__Exercise description__: Could you count the lines in the data that contain "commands"? Reply with the number only.

■ ■ ■

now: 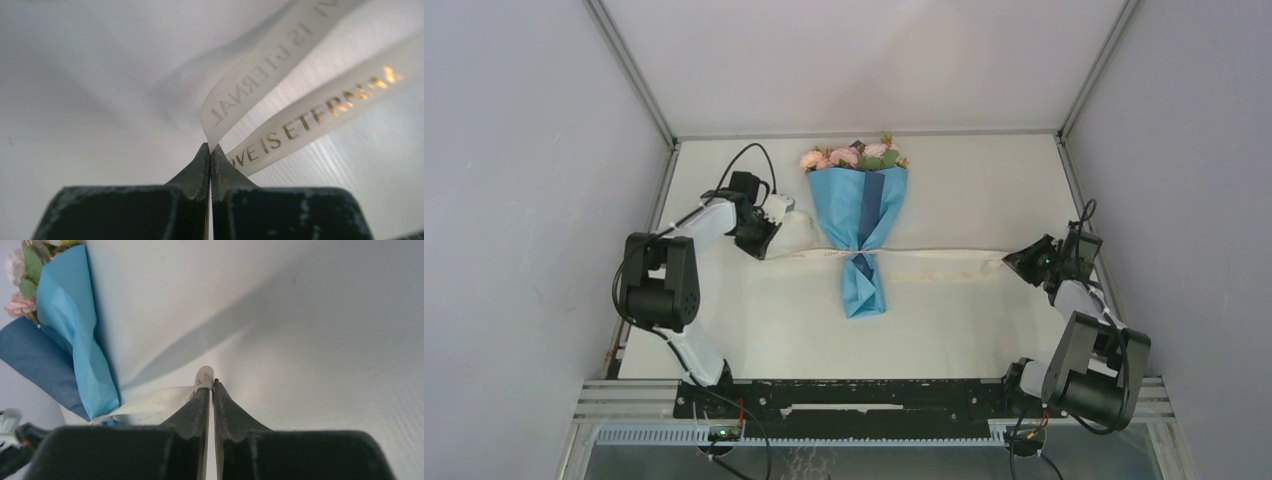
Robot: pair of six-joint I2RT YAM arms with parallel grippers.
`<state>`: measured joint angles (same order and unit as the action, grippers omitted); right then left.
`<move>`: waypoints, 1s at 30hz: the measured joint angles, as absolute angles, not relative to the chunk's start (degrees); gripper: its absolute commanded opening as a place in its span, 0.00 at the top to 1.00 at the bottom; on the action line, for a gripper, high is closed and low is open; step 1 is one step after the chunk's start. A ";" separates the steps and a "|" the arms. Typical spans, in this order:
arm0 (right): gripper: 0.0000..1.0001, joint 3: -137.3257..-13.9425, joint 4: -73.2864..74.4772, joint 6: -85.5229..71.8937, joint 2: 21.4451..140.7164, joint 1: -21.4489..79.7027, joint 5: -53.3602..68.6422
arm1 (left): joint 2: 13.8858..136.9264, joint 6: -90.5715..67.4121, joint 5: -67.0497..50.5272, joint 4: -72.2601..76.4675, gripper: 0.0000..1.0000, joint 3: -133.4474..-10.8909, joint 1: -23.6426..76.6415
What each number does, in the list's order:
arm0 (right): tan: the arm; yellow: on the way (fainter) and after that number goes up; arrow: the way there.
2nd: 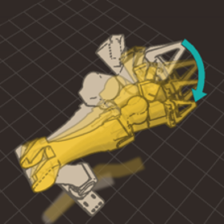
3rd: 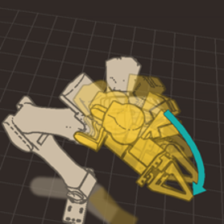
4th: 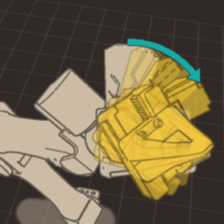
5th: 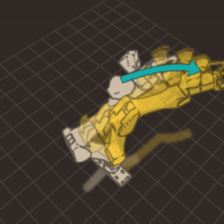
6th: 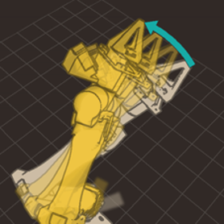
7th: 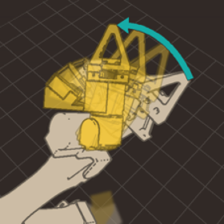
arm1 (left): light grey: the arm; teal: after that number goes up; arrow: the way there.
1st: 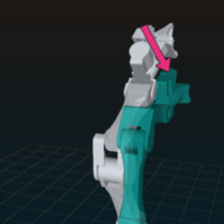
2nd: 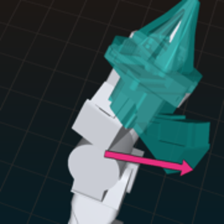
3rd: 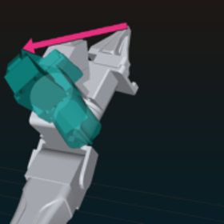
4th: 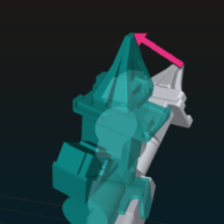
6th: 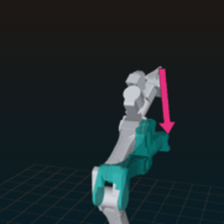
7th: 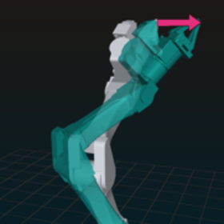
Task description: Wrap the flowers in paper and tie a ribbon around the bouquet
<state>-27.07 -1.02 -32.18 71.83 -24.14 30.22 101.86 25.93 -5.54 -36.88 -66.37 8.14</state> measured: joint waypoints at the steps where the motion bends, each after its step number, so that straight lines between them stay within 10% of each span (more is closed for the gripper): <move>1: 0.52 -28.03 1.08 -31.55 71.50 -22.65 27.70 | 101.01 25.93 -7.81 -39.77 1.00 -67.18 8.21; 11: 0.37 -31.11 11.20 -28.77 51.90 -12.69 12.64 | 87.24 25.80 -34.63 -58.06 1.00 -79.20 12.58; 16: 0.36 -31.59 0.93 -16.29 46.57 12.12 17.69 | 83.96 24.36 -42.46 -61.47 1.00 -80.44 15.18; 22: 0.36 -35.77 -15.92 3.25 63.05 38.61 25.32 | 84.03 20.69 -45.76 -61.45 1.00 -82.26 15.25; 30: 0.42 -47.57 -27.27 10.61 89.23 43.18 31.00 | 84.05 17.41 -45.89 -60.36 1.00 -82.26 15.25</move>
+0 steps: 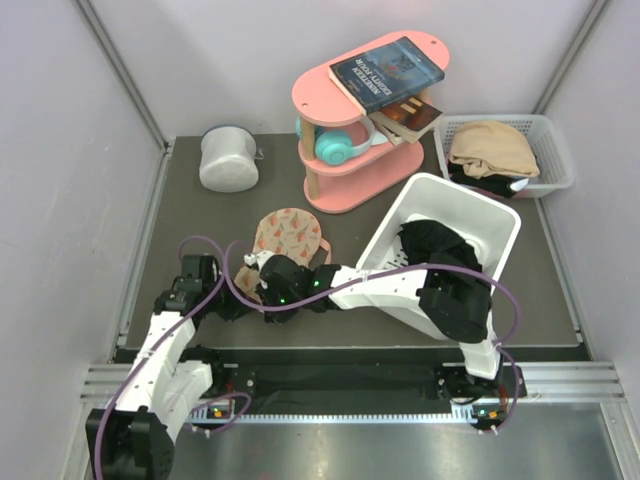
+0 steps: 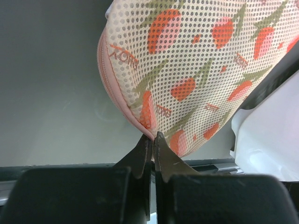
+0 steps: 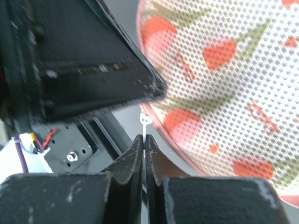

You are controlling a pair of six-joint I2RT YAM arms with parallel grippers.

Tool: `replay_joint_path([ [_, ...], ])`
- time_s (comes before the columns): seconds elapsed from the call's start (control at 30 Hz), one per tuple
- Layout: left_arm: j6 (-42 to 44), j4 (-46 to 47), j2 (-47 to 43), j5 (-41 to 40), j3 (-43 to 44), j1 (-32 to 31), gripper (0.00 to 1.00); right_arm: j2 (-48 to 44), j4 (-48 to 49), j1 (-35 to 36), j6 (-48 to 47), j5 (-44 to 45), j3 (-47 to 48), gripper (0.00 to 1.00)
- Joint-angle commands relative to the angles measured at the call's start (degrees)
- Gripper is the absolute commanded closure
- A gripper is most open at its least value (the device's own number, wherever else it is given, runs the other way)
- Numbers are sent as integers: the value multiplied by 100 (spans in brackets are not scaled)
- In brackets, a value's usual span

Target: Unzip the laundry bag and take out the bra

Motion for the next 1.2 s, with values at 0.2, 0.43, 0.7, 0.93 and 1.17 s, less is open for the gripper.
replay_joint_path([
  [0.2, 317, 334, 339, -494, 493, 30, 100, -756, 7, -183, 85, 314, -589, 100],
  [0.43, 511, 351, 594, -591, 670, 109, 100, -1081, 139, -447, 225, 438, -1055, 100],
  [0.7, 775, 544, 989, -486, 942, 276, 100, -1073, 130, -473, 155, 429, -976, 100],
  [0.93, 977, 826, 1604, -547, 1583, 276, 63, -722, 7, -263, -38, 236, -318, 100],
  [1.17, 1100, 19, 1175, -661, 1612, 276, 17, -186, -36, -95, -73, -72, 359, 100],
])
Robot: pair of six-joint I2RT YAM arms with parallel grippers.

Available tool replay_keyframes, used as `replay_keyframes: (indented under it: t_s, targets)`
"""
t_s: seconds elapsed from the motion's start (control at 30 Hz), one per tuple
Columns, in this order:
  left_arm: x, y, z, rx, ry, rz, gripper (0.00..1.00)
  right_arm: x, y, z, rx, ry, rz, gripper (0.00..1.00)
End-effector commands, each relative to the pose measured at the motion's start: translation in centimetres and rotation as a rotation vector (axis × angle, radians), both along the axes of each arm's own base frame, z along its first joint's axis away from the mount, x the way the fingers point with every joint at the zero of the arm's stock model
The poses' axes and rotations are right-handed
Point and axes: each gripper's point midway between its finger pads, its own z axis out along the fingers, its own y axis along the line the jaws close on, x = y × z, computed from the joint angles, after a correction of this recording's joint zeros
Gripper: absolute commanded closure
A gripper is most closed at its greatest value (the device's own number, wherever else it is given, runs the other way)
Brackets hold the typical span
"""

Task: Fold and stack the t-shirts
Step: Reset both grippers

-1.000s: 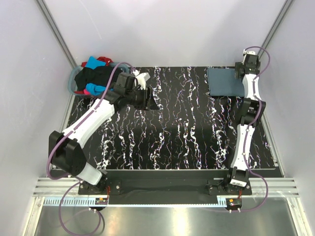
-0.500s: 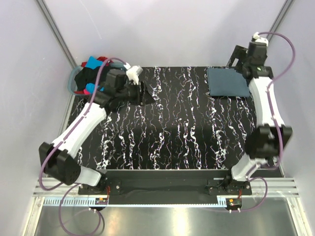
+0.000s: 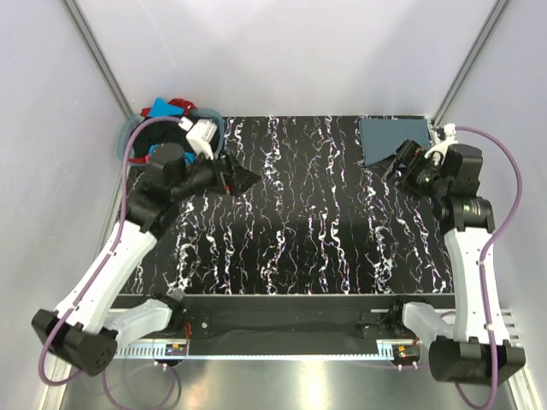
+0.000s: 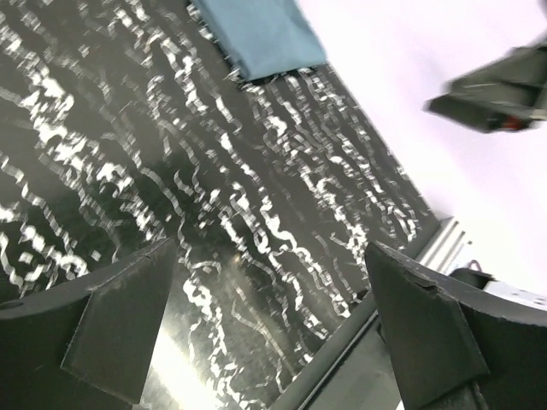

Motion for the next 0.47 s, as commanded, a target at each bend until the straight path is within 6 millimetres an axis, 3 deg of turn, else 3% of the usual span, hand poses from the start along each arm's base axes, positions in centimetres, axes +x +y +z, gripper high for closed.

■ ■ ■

__Response to this exercise__: 2